O que se apresenta como cena de um colecionador excêntrico revela, nas sombras, indícios de uma rede de relações e práticas que agora atraem um novo escrutínio judicial em Paris. O apartamento, com cerca de 800 metros quadrados, abrigava aproximadamente 150 quadros com imagens fotográficas: segundo a apuração, 98 exibiam mulheres e 65 representavam nus completos. As fotografias estavam distribuídas por vários cômodos, inclusive em espaços íntimos como os banheiros, e mostram, em distintos enquadramentos, mulheres à beira-mar, em salas de massagem ou em close de partes íntimas, algumas com o rosto visível.
Do ponto de vista estratégico, trata-se de evidência material que amplia o alcance das investigações, transformando o apartamento num tabuleiro onde se detectam peças e ligações. Em Paris, a procura decidiu abrir, neste mês, novas investigações sobre ramificações locais do caso Epstein. Foram nomeados cinco magistrados: três incumbidos dos possíveis delitos sexuais e dois para apurar aspectos econômicos e financeiros. A constituição dessas equipes reflete a tectônica de poder envolvida — crimes sexuais e fluxos financeiros frequentemente se entrelaçam, exigindo uma abordagem coordenada.
Os documentos recentemente tornados públicos pelo departamento de Justiça dos EUA apontam Paris como um dos palcos regulares da atividade do empresário, que passava várias semanas por ano na capital francesa. Entre as figuras francesas citadas nos papéis, algumas já sofreram repercussões imediatas: o ex-ministro socialista Jack Lang renunciou à presidência do Instituto do Mundo Árabe após as revelações; o diplomata Fabrice Aidan aparece envolvido em possíveis trocas de informações diplomáticas e transações financeiras com Epstein entre 2010 e 2017.
Há ainda investigações preliminares em curso sobre questões financeiras envolvendo a filha de Lang, Caroline, suspeita de “fraude fiscal agravada e branqueamento” relacionada a operações com uma empresa nas Ilhas Virgens. Outros nomes surgem nas comunicações: o agente de modelos Daniel Siad é apontado como possível recrutador de vítimas, e uma queixa foi apresentada contra o maestro Frédéric Chaslin por alegados atos de assédio sexual em 2016.

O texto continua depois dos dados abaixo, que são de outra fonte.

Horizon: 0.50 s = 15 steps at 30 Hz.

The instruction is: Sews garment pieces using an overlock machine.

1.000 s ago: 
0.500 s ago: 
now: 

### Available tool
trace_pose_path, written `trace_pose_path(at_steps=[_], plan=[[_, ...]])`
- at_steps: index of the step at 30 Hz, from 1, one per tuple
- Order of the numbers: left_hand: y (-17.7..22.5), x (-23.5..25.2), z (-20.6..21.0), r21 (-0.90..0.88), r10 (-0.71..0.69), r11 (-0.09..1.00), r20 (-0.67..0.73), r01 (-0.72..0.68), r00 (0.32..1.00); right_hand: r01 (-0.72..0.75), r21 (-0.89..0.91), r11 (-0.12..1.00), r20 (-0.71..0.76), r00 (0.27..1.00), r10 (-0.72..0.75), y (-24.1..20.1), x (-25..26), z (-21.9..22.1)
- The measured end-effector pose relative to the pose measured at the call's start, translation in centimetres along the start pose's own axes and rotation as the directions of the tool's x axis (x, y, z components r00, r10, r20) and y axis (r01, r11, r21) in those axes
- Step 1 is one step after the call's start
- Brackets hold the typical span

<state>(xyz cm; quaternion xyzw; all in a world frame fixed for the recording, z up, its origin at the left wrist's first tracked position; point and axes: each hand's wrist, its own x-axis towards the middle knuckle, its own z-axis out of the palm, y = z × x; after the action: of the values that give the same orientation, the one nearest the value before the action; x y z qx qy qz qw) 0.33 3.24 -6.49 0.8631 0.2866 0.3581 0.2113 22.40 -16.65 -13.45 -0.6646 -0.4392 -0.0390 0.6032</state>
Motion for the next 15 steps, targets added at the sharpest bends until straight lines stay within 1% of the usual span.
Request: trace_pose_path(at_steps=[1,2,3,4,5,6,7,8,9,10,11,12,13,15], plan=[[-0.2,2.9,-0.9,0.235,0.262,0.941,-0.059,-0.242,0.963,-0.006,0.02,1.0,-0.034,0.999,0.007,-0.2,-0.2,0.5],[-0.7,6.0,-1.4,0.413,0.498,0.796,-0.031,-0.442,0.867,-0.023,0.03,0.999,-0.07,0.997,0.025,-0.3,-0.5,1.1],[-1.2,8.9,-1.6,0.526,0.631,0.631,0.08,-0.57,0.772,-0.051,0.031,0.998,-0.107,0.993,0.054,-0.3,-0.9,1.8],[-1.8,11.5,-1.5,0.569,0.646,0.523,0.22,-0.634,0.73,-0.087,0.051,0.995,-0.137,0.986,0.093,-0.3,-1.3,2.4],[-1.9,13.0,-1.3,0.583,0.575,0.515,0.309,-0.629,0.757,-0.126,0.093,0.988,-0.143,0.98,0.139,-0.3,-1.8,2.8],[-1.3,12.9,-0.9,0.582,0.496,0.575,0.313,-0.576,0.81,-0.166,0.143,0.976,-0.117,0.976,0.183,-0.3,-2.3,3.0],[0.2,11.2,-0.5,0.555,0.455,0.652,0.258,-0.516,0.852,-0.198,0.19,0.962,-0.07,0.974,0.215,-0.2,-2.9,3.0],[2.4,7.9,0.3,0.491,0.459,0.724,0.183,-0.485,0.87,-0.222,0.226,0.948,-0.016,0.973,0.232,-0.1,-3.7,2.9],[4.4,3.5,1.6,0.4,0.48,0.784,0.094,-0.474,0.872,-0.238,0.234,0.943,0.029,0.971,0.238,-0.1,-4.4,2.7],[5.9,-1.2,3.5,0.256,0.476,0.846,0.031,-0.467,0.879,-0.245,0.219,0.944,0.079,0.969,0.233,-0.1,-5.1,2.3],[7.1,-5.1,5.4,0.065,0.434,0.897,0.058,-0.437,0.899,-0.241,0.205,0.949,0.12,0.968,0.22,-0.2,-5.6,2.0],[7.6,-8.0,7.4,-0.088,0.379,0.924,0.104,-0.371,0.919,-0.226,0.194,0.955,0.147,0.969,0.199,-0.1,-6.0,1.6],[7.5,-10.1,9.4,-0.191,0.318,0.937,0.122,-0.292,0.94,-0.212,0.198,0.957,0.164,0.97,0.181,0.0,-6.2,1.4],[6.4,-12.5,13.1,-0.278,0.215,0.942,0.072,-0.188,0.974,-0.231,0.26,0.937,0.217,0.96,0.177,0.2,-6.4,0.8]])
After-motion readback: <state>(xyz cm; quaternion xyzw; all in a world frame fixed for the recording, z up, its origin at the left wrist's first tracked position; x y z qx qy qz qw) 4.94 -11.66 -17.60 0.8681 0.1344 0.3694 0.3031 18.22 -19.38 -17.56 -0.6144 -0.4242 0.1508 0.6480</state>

Como analista, observo que esta fase processual é comparável a um avanço posicional no tabuleiro: trata-se de identificar linhas de conexão — pessoais, financeiras, diplomáticas — e convertê-las em provas que possam sustentar acusações. A Paris administrativa e cultural entrou, involuntariamente, nesse xadrez internacional; agora o desafio é transformar evidências dispersas em peças coerentes de um processo judicial, preservando tanto os direitos das possíveis vítimas quanto a integridade da investigação.
O desvelamento do conteúdo do apartamento serve como lembrete duro sobre como espaços privados podem operar como microcosmos de redes de poder e impunidade. A atuação das autoridades francesas nos próximos meses será decisiva para esclarecer responsabilidades locais e para mapear a extensão do alcance do influente círculo em torno de Epstein.